Neutrophil elastase (NE) ELISA
NE is a serine protease found primarily within the azurophilic granules of the neutrophil [
35]. To confirm neutrophil influx into the lungs, we examined total NE abundance by DuoSet ELISA according to the manufacturer’s protocol (catalogue # DY4517-05; R&D Systems). Briefly, frozen lung tissue was homogenized in CellLytic M lysis buffer with proteinase inhibitor (Sigma). Wells of a 96-well plate were incubated with capture antibody overnight at room temperature and then washed three times with PBS and 0.05% Tween (PBST). Wells were blocked with PBS and 1% bovine serum albumin (BSA) for 1 h, washed with PBST, and incubated with lung sample or standard (12.5 − 800 pg/mL) overnight at 4 °C. Wells were again washed with PBST and then incubated with detection antibody. After 2 h, wells were washed with PBST and then incubated with streptavidin conjugated to horseradish peroxidase (HRP) for 20 min. Wells were once again washed with PBST, and TMB substrate was then added to each well and incubated for 20 min. The reaction was stopped using 1 M H
2SO
4 and plates read at 450 nm using the Model 680 microplate reader and software version 5.2.1 (Bio-Rad).
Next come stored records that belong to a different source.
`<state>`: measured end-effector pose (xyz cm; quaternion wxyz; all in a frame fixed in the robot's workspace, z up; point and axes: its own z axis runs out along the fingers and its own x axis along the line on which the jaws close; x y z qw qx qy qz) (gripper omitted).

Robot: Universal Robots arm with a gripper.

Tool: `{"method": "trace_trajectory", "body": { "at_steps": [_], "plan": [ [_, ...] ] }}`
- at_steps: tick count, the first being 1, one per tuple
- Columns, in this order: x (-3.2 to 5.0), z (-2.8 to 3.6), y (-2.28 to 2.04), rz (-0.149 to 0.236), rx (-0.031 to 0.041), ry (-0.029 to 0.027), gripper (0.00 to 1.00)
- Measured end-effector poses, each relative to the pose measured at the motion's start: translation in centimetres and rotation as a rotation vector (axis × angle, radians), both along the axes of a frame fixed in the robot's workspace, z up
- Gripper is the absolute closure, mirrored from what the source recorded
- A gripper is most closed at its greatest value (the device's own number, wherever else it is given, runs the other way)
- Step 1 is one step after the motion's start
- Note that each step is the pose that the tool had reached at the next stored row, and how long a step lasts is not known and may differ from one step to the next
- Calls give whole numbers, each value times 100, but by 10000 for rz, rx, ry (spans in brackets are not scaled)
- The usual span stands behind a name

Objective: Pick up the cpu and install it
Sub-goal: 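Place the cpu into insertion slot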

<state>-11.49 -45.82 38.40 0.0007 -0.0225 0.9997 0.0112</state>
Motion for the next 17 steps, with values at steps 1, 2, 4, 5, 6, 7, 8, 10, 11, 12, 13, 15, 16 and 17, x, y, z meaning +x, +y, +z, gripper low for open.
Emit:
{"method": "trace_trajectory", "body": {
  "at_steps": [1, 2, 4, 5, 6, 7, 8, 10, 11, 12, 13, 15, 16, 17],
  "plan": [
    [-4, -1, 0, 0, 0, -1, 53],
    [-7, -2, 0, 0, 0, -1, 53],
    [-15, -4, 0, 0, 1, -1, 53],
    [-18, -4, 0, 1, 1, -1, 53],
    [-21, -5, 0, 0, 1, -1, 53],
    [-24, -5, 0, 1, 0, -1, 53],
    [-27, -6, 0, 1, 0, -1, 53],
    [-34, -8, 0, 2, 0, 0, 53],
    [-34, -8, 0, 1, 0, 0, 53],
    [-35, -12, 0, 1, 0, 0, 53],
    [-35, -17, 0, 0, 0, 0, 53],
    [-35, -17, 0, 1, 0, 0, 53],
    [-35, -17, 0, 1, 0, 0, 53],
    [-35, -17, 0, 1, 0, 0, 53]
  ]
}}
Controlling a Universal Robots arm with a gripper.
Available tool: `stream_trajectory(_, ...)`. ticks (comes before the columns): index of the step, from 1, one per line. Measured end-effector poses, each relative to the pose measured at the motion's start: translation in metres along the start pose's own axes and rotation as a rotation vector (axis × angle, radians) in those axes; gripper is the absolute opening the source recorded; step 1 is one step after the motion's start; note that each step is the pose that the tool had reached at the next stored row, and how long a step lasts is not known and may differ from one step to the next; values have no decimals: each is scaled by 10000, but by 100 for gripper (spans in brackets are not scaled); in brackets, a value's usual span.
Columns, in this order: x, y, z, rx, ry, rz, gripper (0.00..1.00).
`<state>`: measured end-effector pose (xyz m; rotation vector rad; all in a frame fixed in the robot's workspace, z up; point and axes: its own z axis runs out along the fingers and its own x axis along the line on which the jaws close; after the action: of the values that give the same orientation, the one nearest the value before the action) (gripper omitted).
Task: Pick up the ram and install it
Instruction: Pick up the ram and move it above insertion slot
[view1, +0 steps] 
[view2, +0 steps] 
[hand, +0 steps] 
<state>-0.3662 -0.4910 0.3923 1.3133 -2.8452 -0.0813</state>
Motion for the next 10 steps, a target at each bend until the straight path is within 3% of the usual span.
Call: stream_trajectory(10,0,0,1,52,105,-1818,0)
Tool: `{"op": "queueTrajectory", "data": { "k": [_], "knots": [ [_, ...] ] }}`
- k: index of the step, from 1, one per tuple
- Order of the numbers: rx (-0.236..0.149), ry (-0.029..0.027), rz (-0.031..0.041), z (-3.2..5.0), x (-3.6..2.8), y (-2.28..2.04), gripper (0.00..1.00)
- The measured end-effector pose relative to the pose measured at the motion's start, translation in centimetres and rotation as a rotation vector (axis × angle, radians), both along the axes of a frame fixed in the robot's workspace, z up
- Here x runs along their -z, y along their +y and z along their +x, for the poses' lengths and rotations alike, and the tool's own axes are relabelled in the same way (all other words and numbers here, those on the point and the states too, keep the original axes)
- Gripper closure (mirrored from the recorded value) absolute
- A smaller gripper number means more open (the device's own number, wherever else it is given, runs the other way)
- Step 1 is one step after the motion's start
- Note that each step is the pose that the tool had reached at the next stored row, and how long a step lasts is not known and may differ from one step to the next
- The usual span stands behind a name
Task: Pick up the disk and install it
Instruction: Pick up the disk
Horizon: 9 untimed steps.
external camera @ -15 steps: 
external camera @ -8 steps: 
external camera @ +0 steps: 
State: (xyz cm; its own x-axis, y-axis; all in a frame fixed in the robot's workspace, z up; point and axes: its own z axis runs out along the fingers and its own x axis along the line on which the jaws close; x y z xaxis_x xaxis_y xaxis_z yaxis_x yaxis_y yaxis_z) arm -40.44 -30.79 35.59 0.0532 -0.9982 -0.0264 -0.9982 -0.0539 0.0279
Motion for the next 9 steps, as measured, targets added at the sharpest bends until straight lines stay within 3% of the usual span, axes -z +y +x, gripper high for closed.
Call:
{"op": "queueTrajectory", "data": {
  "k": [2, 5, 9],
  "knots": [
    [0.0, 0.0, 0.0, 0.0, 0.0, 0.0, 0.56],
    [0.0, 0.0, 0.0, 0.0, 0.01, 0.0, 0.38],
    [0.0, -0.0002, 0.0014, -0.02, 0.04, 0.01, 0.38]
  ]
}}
Immunoblotting of endothelial nitric oxide synthase (eNOS)
A total of 50 μg protein from the left skeletal muscle was loaded and separated by 10% SDS-PAGE, followed by electrotransfer to a nitrocellulose membrane. The blots were probed with specific primary antibodies against mouse eNOS (BD Transduction Laboratories) and glyceraldehyde 3-phosphate dehydrogenase (GAPDH; Sigma). Each band was visualized by enhanced chemiluminescence detection and exposure to X-ray film. Optical density for individual bands was examined using the FluorChem 8000 (Alpha Innotech, San Leandro, CA, USA). The densitometry ratios of eNOS to GAPDH were then computed.
Heart function
In some aged mice, the heart rate (HR) and cardiac output (CO) were examined at 6 h after FIP or sham injection. Mice were lightly anesthetized with 1–2% isoflurane, and HR and CO measured using the Vevo 2100 ultrasound imaging system (Visual Sonics, Canada) as previously reported [
36‐
38].
Mouse attrition/usage
From 69 mice delivered to our institution at 2–3 months of age, 63 mice reached 22 months (i.e., 91% survival). However, 20 of these mice were excluded from the experimental analyses because of an erroneous feces dose injected (7 mice), death during intravital microscopy caused by ketamine/xylazine overdose (6 mice), tumors found in the liver (3 mice), and an unidentified illness/lethargy in the mice (4 mice).